#### [What is required]
I would like every record printed again, exactly as shown.

(Items from a dataset)
↓

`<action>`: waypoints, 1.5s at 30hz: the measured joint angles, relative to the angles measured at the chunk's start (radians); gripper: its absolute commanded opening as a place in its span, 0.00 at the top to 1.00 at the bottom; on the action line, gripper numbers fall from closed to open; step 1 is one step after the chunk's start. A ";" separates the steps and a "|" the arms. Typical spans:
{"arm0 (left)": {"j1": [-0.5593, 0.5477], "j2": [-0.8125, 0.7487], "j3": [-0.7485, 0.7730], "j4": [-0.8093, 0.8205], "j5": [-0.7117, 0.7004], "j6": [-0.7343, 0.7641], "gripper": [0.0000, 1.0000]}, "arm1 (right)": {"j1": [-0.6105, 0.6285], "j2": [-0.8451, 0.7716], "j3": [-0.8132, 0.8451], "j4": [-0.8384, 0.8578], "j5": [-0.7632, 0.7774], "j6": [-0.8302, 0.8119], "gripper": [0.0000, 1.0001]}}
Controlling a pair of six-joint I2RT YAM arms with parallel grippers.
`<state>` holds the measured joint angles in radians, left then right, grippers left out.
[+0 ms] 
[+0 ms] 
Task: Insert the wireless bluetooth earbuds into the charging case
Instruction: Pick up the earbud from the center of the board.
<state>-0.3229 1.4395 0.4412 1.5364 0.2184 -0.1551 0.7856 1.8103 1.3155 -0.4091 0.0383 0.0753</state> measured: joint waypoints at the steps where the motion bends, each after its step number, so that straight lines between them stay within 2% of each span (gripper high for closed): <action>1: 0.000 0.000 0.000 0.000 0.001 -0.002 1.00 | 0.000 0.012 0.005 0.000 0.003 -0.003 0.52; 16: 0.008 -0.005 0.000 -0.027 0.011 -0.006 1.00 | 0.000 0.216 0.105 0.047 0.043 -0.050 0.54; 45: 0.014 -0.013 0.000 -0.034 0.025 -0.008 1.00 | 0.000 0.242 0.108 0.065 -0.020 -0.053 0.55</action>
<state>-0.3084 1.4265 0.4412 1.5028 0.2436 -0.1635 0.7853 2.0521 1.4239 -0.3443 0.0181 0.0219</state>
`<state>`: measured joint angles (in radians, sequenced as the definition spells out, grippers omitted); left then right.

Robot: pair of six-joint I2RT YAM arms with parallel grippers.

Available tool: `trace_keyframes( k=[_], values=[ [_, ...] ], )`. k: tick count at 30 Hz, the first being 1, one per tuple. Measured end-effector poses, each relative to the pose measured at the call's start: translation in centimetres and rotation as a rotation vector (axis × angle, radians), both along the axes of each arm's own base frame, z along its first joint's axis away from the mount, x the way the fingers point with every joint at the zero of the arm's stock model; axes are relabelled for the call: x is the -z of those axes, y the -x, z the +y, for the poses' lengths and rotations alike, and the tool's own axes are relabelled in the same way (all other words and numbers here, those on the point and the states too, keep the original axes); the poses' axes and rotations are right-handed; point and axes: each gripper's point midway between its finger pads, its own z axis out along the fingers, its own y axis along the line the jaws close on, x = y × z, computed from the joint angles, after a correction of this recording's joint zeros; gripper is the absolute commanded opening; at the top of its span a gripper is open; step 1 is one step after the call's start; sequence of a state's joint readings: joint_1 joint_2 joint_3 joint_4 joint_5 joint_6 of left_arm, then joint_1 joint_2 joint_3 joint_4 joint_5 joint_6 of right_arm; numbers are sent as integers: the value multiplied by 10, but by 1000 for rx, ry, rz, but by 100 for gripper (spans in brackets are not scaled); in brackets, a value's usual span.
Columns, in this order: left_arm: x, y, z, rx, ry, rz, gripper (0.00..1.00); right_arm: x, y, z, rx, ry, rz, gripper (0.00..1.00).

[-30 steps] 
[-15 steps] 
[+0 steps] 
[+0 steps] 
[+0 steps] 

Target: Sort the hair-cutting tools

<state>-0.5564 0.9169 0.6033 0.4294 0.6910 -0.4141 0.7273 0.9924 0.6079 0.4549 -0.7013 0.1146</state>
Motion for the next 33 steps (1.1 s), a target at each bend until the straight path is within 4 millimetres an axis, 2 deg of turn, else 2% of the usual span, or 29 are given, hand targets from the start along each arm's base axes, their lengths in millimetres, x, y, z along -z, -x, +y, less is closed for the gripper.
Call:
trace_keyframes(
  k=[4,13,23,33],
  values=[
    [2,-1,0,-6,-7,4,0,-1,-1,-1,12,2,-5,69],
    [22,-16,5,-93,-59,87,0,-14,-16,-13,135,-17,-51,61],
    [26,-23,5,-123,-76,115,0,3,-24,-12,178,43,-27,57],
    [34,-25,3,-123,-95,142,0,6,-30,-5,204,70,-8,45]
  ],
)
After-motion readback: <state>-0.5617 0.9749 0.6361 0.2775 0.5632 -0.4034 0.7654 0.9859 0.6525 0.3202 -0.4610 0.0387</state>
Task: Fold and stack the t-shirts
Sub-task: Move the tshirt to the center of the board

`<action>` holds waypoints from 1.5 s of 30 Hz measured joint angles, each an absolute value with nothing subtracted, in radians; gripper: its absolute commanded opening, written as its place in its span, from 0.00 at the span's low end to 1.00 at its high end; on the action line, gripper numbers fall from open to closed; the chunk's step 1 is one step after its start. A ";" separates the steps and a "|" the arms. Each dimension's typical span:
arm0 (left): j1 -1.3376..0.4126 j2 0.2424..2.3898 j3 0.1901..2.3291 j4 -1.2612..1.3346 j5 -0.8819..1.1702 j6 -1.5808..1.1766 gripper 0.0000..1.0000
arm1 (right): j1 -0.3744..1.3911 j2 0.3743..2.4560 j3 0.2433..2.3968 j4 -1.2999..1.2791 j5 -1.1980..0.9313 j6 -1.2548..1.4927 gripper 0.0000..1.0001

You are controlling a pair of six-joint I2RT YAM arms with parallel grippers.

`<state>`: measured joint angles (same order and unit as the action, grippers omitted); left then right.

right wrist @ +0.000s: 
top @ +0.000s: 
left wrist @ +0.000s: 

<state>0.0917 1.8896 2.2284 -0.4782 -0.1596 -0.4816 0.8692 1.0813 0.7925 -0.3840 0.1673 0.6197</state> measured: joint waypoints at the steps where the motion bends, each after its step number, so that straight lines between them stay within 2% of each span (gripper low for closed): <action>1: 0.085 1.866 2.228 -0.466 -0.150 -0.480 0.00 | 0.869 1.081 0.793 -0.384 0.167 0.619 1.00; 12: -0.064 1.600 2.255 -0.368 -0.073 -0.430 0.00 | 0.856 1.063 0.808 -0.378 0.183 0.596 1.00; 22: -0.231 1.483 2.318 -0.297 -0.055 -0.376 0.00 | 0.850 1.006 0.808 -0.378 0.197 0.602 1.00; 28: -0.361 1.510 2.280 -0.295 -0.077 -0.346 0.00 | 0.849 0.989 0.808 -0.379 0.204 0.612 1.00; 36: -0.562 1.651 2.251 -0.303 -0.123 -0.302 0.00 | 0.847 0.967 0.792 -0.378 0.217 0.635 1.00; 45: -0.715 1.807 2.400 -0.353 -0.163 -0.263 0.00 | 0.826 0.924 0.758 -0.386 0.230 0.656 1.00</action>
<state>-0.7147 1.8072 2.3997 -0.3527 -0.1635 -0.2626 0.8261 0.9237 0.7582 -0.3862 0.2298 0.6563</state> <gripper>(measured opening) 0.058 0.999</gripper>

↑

#### [Solution to this exercise]
`<action>`: waypoints, 1.5s at 30hz: the measured joint angles, relative to the angles measured at the chunk's start (radians); gripper: its absolute commanded opening as a place in its span, 0.00 at the top to 1.00 at the bottom; on the action line, gripper numbers fall from closed to open; step 1 is one step after the chunk's start. A ";" separates the steps and a "|" the arms. Typical spans:
{"arm0 (left)": {"j1": [-0.5593, 0.5477], "j2": [-0.8125, 0.7487], "j3": [-0.7485, 0.7730], "j4": [-0.8093, 0.8205], "j5": [-0.7117, 0.7004], "j6": [-0.7343, 0.7641], "gripper": [0.0000, 1.0000]}, "arm1 (right)": {"j1": [-0.6105, 0.6285], "j2": [-0.8451, 0.7716], "j3": [-0.8132, 0.8451], "j4": [-0.8384, 0.8578], "j5": [-0.7632, 0.7774], "j6": [-0.8302, 0.8119], "gripper": [0.0000, 1.0001]}}
Controlling a pair of six-joint I2RT YAM arms with parallel grippers.
`<state>` holds the measured joint angles in radians, left then right, grippers left out.
[+0 ms] 
[+0 ms] 
Task: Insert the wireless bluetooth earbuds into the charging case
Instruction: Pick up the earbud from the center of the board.
<state>-0.3229 1.4395 0.4412 1.5364 0.2184 -0.1551 0.7856 1.8103 1.3155 -0.4091 0.0383 0.0753</state> measured: joint waypoints at the steps where the motion bends, each after its step number, so that straight lines between them stay within 2% of each span (gripper high for closed): <action>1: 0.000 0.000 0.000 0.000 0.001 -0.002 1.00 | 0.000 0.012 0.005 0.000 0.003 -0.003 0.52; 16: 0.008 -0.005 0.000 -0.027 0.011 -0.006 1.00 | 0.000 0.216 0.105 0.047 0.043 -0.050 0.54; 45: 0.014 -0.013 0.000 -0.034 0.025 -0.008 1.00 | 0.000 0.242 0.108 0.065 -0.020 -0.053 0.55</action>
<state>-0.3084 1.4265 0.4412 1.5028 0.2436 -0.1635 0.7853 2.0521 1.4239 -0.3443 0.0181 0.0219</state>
`<state>`: measured joint angles (in radians, sequenced as the definition spells out, grippers omitted); left then right.

Robot: pair of six-joint I2RT YAM arms with parallel grippers.

Available tool: `trace_keyframes( k=[_], values=[ [_, ...] ], )`. k: tick count at 30 Hz, the first being 1, one per tuple. Measured end-effector poses, each relative to the pose measured at the call's start: translation in centimetres and rotation as a rotation vector (axis × angle, radians), both along the axes of each arm's own base frame, z along its first joint's axis away from the mount, x the way the fingers point with every joint at the zero of the arm's stock model; axes are relabelled for the call: x is the -z of those axes, y the -x, z the +y, for the poses' lengths and rotations alike, and the tool's own axes are relabelled in the same way (all other words and numbers here, those on the point and the states too, keep the original axes); the poses' axes and rotations are right-handed; point and axes: each gripper's point midway between its finger pads, its own z axis out along the fingers, its own y axis along the line the jaws close on, x = y × z, computed from the joint angles, after a correction of this recording's joint zeros; gripper is the absolute commanded opening; at the top of its span a gripper is open; step 1 is one step after the call's start; sequence of a state's joint readings: joint_1 joint_2 joint_3 joint_4 joint_5 joint_6 of left_arm, then joint_1 joint_2 joint_3 joint_4 joint_5 joint_6 of right_arm; numbers are sent as integers: the value multiplied by 10, but by 1000 for rx, ry, rz, but by 100 for gripper (spans in brackets are not scaled); in brackets, a value's usual span.
Columns, in this order: left_arm: x, y, z, rx, ry, rz, gripper (0.00..1.00); right_arm: x, y, z, rx, ry, rz, gripper (0.00..1.00).

[-30 steps] 
[-15 steps] 
[+0 steps] 
[+0 steps] 
[+0 steps] 

Target: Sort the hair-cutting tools

<state>-0.5564 0.9169 0.6033 0.4294 0.6910 -0.4141 0.7273 0.9924 0.6079 0.4549 -0.7013 0.1146</state>
Motion for the next 33 steps (1.1 s), a target at each bend until the straight path is within 4 millimetres an axis, 2 deg of turn, else 2% of the usual span, or 29 are given, hand targets from the start along each arm's base axes, their lengths in millimetres, x, y, z along -z, -x, +y, less is closed for the gripper.
Call:
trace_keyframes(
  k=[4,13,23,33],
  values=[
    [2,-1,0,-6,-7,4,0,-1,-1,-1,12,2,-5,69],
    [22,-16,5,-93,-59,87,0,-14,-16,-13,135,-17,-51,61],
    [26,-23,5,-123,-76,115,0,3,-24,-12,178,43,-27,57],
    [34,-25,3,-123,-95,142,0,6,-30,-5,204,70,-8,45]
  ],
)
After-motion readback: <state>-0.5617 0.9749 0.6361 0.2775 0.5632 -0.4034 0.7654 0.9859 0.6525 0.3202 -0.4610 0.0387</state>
Task: Fold and stack the t-shirts
Sub-task: Move the tshirt to the center of the board

`<action>` holds waypoints from 1.5 s of 30 Hz measured joint angles, each an absolute value with nothing subtracted, in radians; gripper: its absolute commanded opening, written as its place in its span, from 0.00 at the span's low end to 1.00 at its high end; on the action line, gripper numbers fall from open to closed; the chunk's step 1 is one step after its start. A ";" separates the steps and a "|" the arms. Each dimension's typical span:
arm0 (left): j1 -1.3376..0.4126 j2 0.2424..2.3898 j3 0.1901..2.3291 j4 -1.2612..1.3346 j5 -0.8819..1.1702 j6 -1.5808..1.1766 gripper 0.0000..1.0000
arm1 (right): j1 -0.3744..1.3911 j2 0.3743..2.4560 j3 0.2433..2.3968 j4 -1.2999..1.2791 j5 -1.1980..0.9313 j6 -1.2548..1.4927 gripper 0.0000..1.0001

You are controlling a pair of six-joint I2RT YAM arms with parallel grippers.

`<state>`: measured joint angles (same order and unit as the action, grippers omitted); left then right.

right wrist @ +0.000s: 
top @ +0.000s: 
left wrist @ +0.000s: 

<state>0.0917 1.8896 2.2284 -0.4782 -0.1596 -0.4816 0.8692 1.0813 0.7925 -0.3840 0.1673 0.6197</state> measured: joint waypoints at the steps where the motion bends, each after its step number, so that straight lines between them stay within 2% of each span (gripper low for closed): <action>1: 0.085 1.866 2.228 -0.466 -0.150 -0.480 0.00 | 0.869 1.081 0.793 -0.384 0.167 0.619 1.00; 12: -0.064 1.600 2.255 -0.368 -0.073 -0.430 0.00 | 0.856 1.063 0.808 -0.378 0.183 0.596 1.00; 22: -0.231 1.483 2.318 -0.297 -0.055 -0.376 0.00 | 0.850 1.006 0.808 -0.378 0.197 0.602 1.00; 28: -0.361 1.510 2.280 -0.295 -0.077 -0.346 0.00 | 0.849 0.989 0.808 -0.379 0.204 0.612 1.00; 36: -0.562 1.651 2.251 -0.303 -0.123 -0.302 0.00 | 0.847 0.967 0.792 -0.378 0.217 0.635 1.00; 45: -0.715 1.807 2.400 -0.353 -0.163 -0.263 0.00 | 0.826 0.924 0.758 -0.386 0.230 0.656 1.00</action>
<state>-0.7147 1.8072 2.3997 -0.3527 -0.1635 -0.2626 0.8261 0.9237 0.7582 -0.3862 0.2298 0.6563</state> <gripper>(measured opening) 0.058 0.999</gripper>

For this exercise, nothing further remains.